| What to produce |
Your output is one number, the count of lines in the listing below that hold the word "numbers".

--- Source data Enclosed Below ---

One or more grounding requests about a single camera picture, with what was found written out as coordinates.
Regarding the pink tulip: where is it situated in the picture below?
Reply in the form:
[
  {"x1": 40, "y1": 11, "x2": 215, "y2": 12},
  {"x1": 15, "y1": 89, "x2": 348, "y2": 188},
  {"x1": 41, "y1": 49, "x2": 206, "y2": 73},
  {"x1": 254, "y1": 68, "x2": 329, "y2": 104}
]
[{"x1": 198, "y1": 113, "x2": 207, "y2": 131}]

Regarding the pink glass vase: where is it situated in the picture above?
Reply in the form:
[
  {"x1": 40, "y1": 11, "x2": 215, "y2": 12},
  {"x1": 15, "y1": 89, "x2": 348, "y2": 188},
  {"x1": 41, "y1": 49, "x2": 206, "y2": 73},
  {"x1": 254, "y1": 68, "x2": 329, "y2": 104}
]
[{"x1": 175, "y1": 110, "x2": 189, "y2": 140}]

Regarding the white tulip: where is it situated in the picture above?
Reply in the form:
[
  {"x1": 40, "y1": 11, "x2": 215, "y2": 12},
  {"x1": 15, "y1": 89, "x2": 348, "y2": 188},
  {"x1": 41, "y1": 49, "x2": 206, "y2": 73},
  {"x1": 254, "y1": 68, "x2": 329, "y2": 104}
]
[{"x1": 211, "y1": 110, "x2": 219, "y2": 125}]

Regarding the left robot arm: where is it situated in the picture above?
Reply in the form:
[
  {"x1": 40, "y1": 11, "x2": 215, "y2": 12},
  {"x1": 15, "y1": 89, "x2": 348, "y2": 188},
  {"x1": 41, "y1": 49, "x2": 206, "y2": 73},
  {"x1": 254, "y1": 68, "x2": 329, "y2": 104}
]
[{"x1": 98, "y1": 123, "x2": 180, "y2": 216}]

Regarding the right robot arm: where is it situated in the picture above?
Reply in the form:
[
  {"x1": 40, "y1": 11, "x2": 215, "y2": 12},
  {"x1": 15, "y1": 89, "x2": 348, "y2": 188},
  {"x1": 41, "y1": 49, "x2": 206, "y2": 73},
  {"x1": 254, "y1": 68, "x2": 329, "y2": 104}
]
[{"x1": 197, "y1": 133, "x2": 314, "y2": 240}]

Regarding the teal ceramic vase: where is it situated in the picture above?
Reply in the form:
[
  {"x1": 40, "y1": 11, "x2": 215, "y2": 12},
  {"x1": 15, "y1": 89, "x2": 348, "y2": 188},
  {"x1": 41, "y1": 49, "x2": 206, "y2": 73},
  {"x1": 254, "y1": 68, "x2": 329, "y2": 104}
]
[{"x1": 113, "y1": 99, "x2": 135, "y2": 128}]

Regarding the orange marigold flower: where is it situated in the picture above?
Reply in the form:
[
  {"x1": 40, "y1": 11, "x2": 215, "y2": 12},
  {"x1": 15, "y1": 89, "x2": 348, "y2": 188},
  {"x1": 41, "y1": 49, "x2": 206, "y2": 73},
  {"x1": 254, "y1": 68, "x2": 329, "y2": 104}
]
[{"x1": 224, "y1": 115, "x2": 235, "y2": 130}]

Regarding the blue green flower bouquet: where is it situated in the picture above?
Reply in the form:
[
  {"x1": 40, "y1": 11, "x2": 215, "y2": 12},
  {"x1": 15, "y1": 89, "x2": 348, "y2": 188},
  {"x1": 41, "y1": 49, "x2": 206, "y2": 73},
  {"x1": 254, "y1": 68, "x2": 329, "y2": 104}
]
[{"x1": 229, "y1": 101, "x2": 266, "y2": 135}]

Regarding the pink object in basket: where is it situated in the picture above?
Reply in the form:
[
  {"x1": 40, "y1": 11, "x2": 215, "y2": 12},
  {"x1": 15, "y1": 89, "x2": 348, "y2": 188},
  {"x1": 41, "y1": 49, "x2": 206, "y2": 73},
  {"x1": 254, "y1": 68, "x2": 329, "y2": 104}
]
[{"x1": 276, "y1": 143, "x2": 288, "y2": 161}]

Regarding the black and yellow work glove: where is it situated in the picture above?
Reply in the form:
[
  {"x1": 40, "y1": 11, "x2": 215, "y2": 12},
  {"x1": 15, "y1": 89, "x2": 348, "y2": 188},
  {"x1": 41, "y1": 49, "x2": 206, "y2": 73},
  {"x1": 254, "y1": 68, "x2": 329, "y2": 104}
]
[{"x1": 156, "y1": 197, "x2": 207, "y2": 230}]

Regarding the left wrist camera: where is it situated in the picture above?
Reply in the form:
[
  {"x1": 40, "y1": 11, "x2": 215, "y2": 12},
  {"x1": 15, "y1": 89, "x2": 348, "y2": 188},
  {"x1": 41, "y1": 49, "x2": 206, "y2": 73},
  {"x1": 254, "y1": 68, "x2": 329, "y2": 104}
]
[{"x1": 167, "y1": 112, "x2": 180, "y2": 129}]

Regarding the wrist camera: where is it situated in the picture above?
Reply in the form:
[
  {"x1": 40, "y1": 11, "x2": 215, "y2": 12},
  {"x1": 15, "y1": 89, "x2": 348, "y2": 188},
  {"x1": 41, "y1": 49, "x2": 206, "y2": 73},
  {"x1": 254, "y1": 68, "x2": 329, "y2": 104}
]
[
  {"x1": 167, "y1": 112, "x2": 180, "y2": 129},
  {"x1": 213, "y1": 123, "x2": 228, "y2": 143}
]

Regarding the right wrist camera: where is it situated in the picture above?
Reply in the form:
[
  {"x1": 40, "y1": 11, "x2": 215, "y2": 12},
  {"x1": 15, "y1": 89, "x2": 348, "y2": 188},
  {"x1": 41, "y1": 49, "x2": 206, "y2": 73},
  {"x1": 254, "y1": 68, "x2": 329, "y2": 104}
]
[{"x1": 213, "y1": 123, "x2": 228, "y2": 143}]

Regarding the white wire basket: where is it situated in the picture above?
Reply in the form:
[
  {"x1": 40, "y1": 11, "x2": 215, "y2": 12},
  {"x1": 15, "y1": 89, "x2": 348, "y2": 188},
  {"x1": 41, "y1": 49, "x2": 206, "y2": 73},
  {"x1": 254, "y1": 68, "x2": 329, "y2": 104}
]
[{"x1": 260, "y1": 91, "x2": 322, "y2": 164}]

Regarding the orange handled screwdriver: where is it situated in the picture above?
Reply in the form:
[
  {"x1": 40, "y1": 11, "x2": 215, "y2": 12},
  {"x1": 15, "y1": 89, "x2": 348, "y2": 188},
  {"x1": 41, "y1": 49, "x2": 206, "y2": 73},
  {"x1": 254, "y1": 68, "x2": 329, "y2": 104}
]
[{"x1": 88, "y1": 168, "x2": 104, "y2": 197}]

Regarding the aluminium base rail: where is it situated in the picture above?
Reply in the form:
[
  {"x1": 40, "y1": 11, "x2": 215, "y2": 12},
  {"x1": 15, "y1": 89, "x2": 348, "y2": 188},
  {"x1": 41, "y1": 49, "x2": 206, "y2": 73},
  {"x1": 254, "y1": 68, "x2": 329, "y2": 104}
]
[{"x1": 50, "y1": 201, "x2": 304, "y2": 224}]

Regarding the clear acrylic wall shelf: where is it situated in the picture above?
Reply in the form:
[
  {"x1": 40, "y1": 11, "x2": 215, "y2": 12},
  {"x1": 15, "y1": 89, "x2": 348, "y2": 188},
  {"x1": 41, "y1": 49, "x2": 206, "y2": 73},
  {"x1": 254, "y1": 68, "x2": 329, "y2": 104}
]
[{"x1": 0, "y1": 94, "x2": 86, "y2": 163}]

--- End of Enclosed Source data ---
--- Source data Enclosed Below ---

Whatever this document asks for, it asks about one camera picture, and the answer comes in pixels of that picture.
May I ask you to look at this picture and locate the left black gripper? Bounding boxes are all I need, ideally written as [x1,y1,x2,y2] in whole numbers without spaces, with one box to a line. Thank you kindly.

--- End of Enclosed Source data ---
--- Source data Enclosed Below ---

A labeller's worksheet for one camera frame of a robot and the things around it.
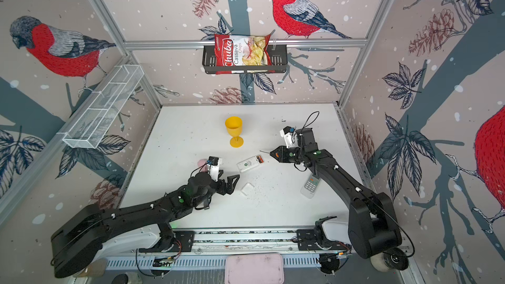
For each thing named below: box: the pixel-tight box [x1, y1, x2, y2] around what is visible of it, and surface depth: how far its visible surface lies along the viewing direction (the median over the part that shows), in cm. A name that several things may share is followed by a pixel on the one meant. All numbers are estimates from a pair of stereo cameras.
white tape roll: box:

--- End of Enclosed Source data ---

| Result of the task |
2